“Once we have Euro VI, Japan 09, and EPA 10, we don’t see any further lowering of [pollutant] emissions with new standards, so my vision is that we now change the mindset to CO2,” Wolfram Schmid, Director of Heavy Duty Engines in Truck Product Engineering at Daimler Trucks told AEI last week at the 63rd IAA Commercial Vehicles event in Hanover, Germany.
ACEA, the association of European automobile manufacturers, gave its support for “Vision 2020” to reduce truck fuel consumption by 20% by 2020 at the IAA Show two years ago.
“We can reach it, but there needs to be some adjustment in boundaries," Schmid said. "We see some improvements in the diesel engine, but that’s not enough to get to minus 20%. We need to look at aerodynamic and driving resistance, and at least in Europe, we have to talk about vehicle length, because reducing aerodynamic resistance would have some further benefits once we have a [more efficient vehicle] nose or we can do something like a conventional truck in NAFTA. The third part is the hybrid.”
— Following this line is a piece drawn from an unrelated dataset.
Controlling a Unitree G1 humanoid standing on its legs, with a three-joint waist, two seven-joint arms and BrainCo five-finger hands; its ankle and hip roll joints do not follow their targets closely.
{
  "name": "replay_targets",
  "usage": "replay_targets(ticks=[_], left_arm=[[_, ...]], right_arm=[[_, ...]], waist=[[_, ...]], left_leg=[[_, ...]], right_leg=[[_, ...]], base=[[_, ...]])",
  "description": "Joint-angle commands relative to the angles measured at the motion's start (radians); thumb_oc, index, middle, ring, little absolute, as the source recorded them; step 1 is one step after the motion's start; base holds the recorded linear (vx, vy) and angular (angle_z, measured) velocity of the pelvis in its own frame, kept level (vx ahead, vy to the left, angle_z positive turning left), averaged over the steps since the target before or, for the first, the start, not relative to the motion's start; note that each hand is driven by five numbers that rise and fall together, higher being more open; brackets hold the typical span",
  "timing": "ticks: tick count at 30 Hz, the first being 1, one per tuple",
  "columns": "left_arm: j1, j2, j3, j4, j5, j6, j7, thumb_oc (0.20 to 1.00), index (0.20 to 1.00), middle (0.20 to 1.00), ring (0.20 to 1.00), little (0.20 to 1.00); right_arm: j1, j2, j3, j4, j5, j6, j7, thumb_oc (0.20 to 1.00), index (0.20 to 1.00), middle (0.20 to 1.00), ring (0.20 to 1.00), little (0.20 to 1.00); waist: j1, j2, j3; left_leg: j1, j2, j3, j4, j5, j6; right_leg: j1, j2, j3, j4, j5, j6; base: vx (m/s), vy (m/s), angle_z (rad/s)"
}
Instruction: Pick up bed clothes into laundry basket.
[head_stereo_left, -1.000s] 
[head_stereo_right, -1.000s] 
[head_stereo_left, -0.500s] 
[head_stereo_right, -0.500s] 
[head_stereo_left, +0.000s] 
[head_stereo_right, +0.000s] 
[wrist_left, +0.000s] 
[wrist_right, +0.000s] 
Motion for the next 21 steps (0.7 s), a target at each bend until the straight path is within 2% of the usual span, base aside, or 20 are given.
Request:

But Schmid points out that the benefits of stop/start systems and electrically driven ancillaries are far lower on a truck than on a passenger car.
“So I think the primary focus once we introduce hybrids into all trucks is the highest intelligence of energy management between diesel engine and battery and when to switch over,” he added.
In terms of the types of hybrids that will be used, Schmid believes that there will be different systems for trucks and buses. “Where you have stop/start delivery operations, it makes sense that the engine is shut down and you make use of electrical driven systems,” he said. “But the opposite is the long-haul truck, running on highways, where the engine will never be stopped, so the assistance will be different.”